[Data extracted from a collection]
──────

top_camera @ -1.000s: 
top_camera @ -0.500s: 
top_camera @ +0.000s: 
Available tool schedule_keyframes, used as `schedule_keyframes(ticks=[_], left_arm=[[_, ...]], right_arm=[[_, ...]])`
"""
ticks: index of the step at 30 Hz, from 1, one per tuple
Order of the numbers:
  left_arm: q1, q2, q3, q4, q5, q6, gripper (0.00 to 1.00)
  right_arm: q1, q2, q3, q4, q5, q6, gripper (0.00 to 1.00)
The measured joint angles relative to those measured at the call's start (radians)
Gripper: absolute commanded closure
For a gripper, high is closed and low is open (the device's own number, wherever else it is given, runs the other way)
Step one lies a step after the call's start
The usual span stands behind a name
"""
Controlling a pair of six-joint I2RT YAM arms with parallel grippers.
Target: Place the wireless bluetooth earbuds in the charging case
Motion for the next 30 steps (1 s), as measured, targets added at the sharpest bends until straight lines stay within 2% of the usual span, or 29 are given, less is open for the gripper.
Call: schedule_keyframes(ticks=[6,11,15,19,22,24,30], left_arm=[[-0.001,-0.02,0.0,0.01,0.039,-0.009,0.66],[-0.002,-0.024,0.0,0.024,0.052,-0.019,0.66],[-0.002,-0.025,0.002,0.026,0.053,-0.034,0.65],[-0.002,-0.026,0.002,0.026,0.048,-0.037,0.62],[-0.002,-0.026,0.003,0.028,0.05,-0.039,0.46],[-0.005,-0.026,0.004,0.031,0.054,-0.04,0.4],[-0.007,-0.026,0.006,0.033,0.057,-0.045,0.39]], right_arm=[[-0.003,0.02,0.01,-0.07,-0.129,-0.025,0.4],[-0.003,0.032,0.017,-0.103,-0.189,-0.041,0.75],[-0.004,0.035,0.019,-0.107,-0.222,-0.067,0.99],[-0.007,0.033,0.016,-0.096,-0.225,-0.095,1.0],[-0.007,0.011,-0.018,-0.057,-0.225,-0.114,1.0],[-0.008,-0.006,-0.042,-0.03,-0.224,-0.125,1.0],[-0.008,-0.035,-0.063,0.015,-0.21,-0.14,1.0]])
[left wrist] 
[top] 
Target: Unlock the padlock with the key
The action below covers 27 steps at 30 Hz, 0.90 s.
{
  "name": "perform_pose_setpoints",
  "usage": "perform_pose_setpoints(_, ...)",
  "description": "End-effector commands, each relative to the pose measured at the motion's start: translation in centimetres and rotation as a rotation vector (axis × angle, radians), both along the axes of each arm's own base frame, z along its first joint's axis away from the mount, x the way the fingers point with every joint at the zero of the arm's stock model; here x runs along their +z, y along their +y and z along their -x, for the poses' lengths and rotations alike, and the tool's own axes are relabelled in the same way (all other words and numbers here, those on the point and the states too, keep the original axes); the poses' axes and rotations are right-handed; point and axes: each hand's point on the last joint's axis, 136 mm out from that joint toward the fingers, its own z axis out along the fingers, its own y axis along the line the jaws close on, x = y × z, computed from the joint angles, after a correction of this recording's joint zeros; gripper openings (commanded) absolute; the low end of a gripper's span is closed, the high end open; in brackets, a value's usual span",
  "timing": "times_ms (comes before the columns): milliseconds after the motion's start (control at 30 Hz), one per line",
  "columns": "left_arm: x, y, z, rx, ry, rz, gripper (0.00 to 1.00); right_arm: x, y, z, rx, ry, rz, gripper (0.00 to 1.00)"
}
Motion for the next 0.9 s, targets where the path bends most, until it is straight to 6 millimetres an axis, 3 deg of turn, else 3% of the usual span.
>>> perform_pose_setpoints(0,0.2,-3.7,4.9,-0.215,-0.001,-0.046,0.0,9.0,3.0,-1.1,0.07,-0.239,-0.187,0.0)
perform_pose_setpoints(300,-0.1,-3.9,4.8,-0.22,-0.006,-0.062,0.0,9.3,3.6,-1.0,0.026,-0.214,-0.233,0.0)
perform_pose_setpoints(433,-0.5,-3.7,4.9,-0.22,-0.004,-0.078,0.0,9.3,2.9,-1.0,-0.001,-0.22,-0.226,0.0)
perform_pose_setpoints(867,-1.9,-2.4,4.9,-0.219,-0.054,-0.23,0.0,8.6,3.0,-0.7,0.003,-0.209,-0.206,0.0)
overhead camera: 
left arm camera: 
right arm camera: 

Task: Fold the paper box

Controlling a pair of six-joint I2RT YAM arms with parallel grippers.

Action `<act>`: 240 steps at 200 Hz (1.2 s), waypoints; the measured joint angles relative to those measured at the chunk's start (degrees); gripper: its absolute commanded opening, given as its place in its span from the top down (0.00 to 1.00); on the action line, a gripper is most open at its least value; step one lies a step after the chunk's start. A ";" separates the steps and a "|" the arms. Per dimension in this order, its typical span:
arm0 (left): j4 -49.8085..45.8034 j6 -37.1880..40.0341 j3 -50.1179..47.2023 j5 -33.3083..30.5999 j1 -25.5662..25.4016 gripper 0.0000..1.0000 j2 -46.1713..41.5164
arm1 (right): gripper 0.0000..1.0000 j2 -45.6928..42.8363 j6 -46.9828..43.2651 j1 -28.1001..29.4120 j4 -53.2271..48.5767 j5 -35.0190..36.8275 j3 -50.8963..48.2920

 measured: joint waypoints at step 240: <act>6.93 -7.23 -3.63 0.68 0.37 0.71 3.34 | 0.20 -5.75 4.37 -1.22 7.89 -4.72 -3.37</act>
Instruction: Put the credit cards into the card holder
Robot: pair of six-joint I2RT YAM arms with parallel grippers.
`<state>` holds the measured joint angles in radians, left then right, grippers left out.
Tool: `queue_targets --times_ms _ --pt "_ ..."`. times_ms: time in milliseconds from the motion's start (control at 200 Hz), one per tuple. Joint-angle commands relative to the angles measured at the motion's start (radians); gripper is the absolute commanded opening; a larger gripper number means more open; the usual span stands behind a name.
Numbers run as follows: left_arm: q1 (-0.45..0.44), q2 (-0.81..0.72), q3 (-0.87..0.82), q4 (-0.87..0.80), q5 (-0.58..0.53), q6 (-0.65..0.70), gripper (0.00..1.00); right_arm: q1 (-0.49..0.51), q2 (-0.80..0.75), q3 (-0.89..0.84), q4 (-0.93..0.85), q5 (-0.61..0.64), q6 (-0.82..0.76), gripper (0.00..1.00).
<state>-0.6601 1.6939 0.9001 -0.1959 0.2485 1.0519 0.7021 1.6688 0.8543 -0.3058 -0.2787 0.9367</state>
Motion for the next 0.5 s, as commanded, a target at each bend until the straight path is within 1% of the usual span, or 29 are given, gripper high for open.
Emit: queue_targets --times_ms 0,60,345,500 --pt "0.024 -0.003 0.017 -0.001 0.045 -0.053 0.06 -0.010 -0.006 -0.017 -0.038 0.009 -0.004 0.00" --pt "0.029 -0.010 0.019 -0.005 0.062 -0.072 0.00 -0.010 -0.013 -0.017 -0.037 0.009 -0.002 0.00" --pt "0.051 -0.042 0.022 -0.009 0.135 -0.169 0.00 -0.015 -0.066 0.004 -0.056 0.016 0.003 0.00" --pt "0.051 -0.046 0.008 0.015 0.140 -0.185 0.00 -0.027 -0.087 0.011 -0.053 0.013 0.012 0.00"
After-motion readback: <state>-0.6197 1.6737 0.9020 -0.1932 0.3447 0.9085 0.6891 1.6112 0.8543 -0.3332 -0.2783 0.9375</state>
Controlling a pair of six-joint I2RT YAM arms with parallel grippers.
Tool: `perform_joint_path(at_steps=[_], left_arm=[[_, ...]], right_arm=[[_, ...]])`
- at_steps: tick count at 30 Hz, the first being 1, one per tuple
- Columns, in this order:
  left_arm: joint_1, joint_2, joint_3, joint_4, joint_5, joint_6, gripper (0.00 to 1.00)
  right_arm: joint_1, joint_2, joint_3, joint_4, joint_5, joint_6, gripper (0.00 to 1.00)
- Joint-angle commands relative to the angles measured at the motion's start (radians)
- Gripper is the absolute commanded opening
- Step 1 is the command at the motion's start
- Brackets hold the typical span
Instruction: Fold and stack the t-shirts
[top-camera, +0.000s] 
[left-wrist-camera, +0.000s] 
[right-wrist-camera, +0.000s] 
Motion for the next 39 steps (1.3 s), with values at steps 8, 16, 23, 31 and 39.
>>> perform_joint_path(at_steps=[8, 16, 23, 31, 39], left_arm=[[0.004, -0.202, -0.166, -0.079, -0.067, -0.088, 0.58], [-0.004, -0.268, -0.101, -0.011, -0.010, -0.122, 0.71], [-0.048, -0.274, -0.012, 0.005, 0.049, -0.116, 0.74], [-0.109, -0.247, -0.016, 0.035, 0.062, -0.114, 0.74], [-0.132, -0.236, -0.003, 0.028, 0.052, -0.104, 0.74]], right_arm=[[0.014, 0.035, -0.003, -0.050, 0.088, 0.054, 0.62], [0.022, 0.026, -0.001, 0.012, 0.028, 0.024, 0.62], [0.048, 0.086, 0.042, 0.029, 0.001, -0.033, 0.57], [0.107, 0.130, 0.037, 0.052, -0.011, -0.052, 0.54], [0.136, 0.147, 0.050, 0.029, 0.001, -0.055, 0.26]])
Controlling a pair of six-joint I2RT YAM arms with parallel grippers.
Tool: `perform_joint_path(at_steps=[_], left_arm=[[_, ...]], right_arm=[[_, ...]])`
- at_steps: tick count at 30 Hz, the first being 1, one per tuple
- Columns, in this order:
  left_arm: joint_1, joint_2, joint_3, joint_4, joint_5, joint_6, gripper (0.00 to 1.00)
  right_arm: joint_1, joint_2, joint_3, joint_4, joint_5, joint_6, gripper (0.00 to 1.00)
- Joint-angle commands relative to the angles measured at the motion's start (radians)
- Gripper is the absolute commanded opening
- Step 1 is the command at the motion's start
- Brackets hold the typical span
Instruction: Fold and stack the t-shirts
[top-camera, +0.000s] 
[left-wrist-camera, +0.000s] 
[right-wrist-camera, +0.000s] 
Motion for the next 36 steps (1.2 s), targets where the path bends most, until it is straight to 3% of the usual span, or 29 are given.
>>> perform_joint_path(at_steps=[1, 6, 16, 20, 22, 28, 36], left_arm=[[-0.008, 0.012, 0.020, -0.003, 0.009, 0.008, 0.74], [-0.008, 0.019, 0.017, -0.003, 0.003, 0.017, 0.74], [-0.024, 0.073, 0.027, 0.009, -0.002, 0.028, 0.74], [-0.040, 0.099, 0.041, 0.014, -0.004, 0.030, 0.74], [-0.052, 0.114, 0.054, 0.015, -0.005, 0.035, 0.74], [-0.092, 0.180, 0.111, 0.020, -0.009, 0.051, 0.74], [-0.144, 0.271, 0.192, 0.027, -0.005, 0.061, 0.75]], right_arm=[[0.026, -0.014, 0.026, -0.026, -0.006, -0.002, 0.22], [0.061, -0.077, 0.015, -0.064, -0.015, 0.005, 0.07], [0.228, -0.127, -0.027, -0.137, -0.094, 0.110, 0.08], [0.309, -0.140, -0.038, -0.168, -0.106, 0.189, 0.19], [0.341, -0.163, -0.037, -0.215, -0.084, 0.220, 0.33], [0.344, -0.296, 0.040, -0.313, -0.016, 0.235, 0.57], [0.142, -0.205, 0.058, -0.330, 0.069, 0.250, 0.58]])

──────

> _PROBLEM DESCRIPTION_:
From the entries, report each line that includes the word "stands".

> _THE ANSWER_:
The usual span stands behind a name
Tool: `queue_targets --times_ms _ --pt "_ ..."`. times_ms: time in milliseconds from the motion's start (control at 200 Hz), one per tuple. Joint-angle commands relative to the angles measured at the motion's start (radians); gripper is the absolute commanded opening; a larger gripper number means more open; the usual span stands behind a name.

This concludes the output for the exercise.